John Winterhawke is suspicious of the beautiful Irish woman who offers to be his wife and thinks there must be something wrong with her for her to want to marry a half-Indian. Hawke agrees to Caleb's suggestion to test her and brings her to his ranch, Winterhawke. He gives her until the preacher comes to marry Kate and Caleb to prove herself. Although she seems completely ignorant of domestic skills, Lacey has a gentle quality with the horses and Hawke is intrigued by her. Lacey does her best to please Hawke, sometimes with disastrous results. Hawke agrees to marry her anyway and quickly realizes he's going to have to teach Lacey more than how to cook and sew-- she is also naive about her wifely duties!
In time, Lacey and Hawke get to know each other, but not without many misunderstandings. Despite their differences, they are both accustomed to being outcasts and fail to realize that they have so much to offer each other-- including love.

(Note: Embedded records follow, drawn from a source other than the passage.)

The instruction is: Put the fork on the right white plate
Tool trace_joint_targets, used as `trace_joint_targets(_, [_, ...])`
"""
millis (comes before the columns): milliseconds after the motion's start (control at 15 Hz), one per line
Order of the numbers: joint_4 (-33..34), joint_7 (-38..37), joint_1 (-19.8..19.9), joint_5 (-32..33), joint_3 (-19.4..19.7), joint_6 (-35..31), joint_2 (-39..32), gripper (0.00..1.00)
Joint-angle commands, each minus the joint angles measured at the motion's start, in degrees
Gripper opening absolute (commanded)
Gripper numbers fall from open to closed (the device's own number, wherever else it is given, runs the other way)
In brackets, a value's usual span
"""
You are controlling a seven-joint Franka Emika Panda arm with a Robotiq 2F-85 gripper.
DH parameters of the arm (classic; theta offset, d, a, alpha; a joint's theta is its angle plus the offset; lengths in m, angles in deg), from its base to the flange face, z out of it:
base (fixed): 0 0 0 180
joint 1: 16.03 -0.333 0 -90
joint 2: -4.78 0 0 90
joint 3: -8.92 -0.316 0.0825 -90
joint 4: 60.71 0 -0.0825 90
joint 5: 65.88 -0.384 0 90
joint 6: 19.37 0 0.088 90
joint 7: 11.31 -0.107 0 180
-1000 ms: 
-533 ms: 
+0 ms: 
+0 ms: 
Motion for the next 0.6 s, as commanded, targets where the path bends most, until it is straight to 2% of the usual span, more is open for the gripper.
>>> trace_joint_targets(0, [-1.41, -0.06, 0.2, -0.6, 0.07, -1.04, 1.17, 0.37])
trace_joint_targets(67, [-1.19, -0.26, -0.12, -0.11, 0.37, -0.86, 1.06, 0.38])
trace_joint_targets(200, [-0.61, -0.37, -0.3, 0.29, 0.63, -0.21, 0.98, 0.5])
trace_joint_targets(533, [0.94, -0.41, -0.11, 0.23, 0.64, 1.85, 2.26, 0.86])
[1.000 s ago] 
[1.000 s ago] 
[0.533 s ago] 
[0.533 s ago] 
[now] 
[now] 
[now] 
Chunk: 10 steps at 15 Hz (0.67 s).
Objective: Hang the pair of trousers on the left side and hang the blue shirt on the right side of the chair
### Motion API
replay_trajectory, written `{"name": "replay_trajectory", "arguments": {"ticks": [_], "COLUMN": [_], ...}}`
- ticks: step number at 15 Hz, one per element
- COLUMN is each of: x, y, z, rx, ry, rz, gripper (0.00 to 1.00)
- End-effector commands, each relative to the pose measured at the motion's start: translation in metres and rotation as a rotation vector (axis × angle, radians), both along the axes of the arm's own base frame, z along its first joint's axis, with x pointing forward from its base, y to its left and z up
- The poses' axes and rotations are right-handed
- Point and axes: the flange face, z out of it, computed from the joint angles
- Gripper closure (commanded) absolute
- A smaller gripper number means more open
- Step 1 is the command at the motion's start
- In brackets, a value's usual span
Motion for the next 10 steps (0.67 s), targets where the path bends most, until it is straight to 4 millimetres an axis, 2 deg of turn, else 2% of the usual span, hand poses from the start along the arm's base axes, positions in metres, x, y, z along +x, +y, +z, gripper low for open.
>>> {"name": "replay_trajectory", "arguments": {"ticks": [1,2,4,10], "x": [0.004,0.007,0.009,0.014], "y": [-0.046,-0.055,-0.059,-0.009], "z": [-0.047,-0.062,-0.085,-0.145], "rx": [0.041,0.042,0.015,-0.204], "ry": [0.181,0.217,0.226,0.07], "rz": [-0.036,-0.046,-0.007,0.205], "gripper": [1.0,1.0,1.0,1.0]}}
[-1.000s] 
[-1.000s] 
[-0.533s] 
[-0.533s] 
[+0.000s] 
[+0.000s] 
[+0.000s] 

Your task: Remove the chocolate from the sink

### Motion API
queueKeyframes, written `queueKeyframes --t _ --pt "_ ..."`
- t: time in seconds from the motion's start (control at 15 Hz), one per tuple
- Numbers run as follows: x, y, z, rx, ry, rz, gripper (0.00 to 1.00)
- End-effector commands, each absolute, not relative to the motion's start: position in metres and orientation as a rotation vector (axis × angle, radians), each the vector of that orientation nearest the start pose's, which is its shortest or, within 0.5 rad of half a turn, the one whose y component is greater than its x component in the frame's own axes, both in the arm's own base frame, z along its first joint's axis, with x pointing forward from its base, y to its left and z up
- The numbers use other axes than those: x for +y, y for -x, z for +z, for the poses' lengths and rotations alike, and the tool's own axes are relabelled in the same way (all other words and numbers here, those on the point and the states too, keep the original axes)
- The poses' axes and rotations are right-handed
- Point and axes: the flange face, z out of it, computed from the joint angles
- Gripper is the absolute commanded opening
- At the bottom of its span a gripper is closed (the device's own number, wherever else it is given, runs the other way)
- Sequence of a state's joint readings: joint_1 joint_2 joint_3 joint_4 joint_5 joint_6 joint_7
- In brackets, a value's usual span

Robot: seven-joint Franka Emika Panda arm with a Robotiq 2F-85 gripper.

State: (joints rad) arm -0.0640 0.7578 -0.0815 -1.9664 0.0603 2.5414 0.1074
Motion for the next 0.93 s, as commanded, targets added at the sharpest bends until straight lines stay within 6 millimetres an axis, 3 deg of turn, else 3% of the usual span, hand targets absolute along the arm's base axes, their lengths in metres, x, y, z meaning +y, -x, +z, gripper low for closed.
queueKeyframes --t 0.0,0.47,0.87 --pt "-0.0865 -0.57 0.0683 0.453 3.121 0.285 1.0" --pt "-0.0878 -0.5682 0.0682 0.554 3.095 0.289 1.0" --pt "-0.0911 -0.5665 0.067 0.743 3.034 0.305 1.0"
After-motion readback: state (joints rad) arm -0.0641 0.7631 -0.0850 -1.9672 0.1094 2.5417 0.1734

Started out decent, but I soon found Lacey's ignorance to be too much. Quite a few unbelievable parts: the love scene after nearly freezing to death, the fact she continually refers to herself as crazy and although I found it endearing at times, the whole Crowfoot story was far fetched.
Quite ingenious how he got his wife "gentled," however, if I needed a lesson in how horses mate, I would never have thought to read a historical romance. If I had to describe it in one word, it would be cheesy or silly.